Ongoing expensesWhile the fees we've discussed so far are levied by only certain types of funds, all funds annually charge -- and deduct from your return -- the following fees.
1. Expense ratio. Most fund costs are bundled into the expense ratio, which is listed in a fund's prospectus and annual report as a percentage of assets. For example, if ABC Fund has assets of $200 million and charges $2 million in expenses, it will report an expense ratio of 1%.
The expense ratio has several parts. The largest element is usually the management fee, which goes to the fund family overseeing the portfolio. There are also administrative fees, which pay for things such as mailing out all those prospectuses, annual reports and account statements. These fees are periodically deducted from the fund's overall assets. These deductions reduce the fund's portfolio value.
The 12b-1 fee can be another large component of the expense ratio; roughly half of all funds levy such a fee. These fees are named after an SEC rule that allows fund companies to use portfolio assets to cover a fund's distribution and advertising costs. These expenses can be as high as 1% of assets. Fees that fund families pay to no-transaction-fee networks, which we'll learn about in a later lesson, often get charged to fund shareholders via 12b-1 fees.

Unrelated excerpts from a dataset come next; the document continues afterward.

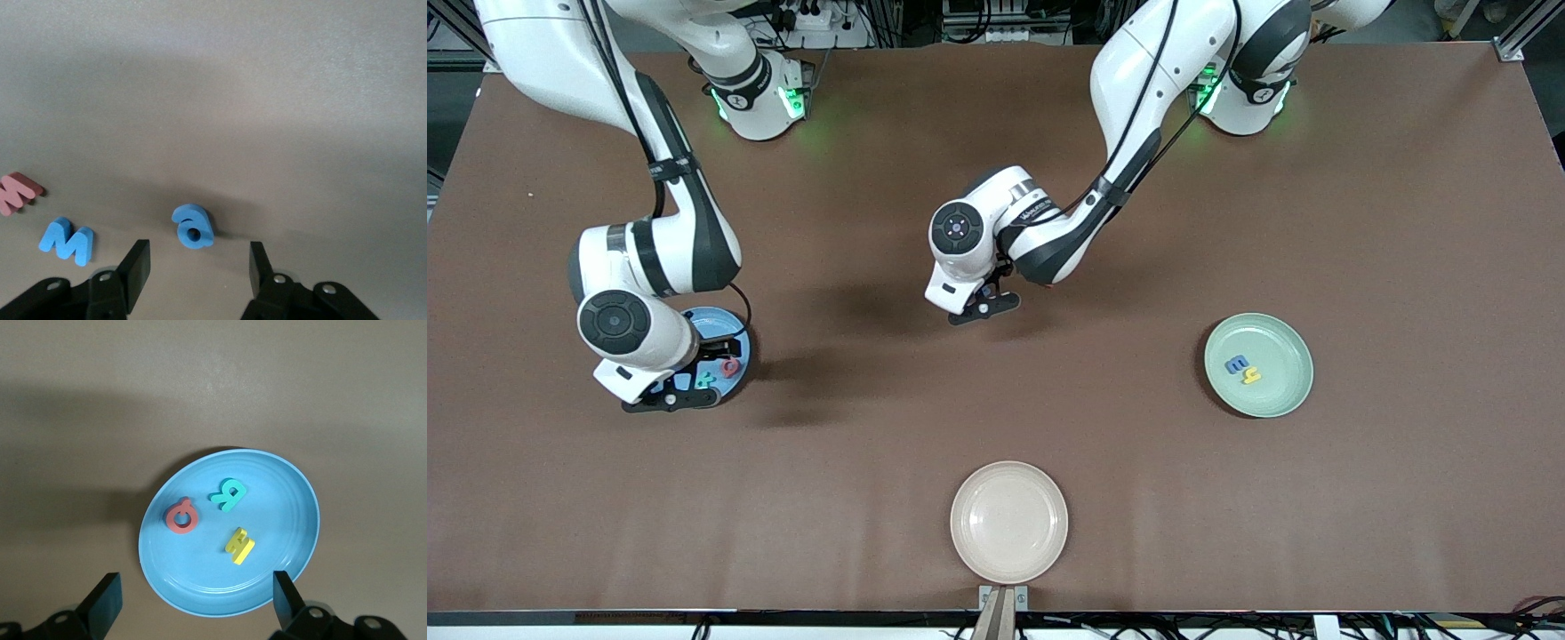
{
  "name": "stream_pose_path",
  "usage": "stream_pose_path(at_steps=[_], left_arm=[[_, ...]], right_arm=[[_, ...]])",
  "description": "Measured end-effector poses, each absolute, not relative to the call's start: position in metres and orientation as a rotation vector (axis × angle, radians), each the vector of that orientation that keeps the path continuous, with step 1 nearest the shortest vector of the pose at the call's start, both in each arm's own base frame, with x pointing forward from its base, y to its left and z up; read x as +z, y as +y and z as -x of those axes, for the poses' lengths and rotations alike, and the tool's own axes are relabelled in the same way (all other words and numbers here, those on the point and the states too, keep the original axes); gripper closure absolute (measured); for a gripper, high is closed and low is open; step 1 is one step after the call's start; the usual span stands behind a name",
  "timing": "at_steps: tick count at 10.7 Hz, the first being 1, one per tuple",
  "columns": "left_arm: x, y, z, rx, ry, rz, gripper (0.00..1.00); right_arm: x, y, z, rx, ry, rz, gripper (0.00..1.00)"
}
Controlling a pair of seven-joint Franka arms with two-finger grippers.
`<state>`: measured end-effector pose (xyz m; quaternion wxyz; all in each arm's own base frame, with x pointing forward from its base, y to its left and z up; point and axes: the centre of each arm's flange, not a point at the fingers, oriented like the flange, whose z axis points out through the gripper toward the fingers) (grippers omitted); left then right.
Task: Sort uppercase to blue plate, lowercase to green plate
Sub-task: 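Grasp teal R with the right gripper and place it on blue plate, then grasp blue a with the left gripper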
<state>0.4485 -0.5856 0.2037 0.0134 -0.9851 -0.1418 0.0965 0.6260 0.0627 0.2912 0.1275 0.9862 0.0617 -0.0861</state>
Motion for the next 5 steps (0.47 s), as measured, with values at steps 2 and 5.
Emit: stream_pose_path(at_steps=[2, 5], left_arm=[[0.198, -0.585, -0.446, 0.3, -0.465, 3.061, 0.34], [0.184, -0.579, -0.439, 0.291, -0.457, 3.042, 0.37]], right_arm=[[0.291, 0.063, -0.626, -0.252, 0.179, -2.869, 0.0], [0.291, 0.063, -0.626, -0.252, 0.179, -2.869, 0.0]])
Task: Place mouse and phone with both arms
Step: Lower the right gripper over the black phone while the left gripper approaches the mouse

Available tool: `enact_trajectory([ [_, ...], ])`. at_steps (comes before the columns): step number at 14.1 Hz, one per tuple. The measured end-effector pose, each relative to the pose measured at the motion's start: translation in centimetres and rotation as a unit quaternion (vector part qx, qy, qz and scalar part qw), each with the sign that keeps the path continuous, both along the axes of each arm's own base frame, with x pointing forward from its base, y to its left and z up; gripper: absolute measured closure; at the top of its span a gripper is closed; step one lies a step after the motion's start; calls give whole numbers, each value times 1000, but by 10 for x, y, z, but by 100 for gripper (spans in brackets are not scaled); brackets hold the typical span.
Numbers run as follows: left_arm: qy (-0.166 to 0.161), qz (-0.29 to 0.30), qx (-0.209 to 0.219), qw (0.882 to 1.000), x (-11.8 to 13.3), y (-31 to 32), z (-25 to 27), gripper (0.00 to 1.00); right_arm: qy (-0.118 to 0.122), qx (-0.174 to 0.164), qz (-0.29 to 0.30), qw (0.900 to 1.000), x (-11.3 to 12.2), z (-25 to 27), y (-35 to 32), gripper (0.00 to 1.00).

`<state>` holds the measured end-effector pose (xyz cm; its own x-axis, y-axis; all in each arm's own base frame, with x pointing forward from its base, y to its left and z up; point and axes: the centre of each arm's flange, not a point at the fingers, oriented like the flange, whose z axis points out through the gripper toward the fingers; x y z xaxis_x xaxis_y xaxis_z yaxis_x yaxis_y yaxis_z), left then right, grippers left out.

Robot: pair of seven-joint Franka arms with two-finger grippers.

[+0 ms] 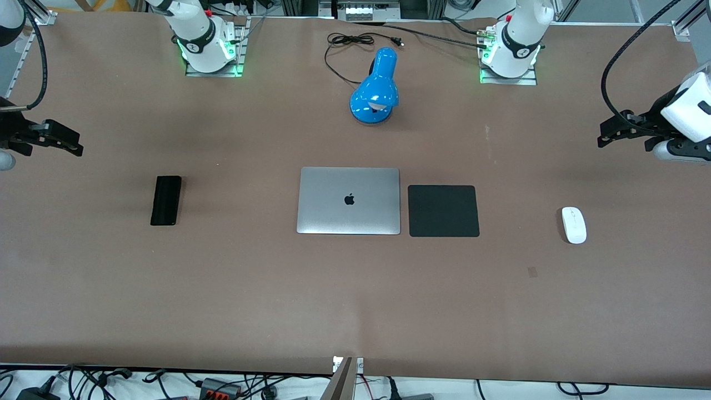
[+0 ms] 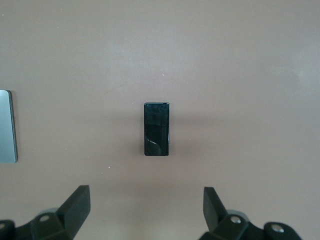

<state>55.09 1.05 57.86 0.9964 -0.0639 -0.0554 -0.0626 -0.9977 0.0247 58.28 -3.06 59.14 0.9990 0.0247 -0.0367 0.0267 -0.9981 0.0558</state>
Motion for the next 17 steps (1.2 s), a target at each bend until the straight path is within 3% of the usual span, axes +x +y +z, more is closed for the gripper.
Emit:
enact_trajectory([
  [6, 1, -3, 0, 1000, 0, -3, 0, 0, 0, 0, -4, 1000, 0, 0, 0, 0],
  [9, 1, -3, 0, 1000, 0, -3, 0, 0, 14, 1, 0, 1000, -1, -12, 5, 0],
  [12, 0, -3, 0, 1000, 0, -4, 2, 0, 39, 2, 3, 999, 4, -68, 6, 0],
  [17, 32, -5, 0, 999, 5, -5, -6, 0, 31, 4, 7, 999, 6, -186, 3, 0],
])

2. Brokerage costs. These costs are incurred by a fund as it buys and sells securities, in much the same way you might pay brokerage fees if you were trading stocks online. These costs are not included in the expense ratio, but instead are listed separately in a fund's annual report or statement of additional information.This figure excludes some hard-to-pin-down expenses. For example, when a fund invests in over-the-counter stocks (typically stocks traded on the Nasdaq exchange), it doesn't pay the broker a set fee. Rather, the cost of the transaction is built into the stock price. It is a trading expense that comes out of your return but is not reported separately by fund companies.
3. Interest expense. If a fund borrows money to buy securities -- not a very common practice among mutual funds -- it incurs interest costs. This is particularly common in mutual funds that engage in long/short strategies. Such expenses are also taken out of the shareholders' annual return.
What is reasonable?As you can see, mutual funds are far from a free lunch. But you can keep more of what you earn by sticking with low-cost funds. What qualifies as low cost? That depends on how long you plan to own an investment and what type of fund you're talking about.
When it comes to bond funds, no-load offerings with the lowest possible expense ratios are best for most investors. That's because the difference between the best- and worst-performing bond fund is pretty slim; bond-fund returns differ by just small amounts, so every dollar that goes to expenses really hurts your return. Our advice: Avoid bond funds with expense ratios above 0.75%.
On the stock side, a load fund may make a perfectly fine investment, if you're a long-term investor. But load-fund investors should look for funds with fairly low annual costs, such as those sponsored by American Funds. Their total costs (including sales fees) over a period of years are actually more moderate than those of many no-load funds.
You can find plenty of good funds investing in large-company stocks that charge less than 1% per year in expenses. As with bond funds, the range of returns doesn't vary much, so lower expenses give a fund a decided edge on the competition.
With small-company and foreign-stock funds, expect to pay closer to 1.5% annually. Fund companies contend that it takes portfolio managers and their research teams more effort -- and more money -- to research tiny companies and foreign firms because there isn't as much readily available information about them. Not surprisingly, these funds pass a portion of their extra costs on to you, their shareholders.
At Morningstar, we put a good deal of emphasis on mutual fund costs, not only because they're often hidden, but because we think favoring lower-cost funds is an easy way to improve your long-term results. We've found that over long time periods, lower-cost funds tend to outperform higher-cost funds. And cost is the only thing about a fund that is absolutely, year in and year out.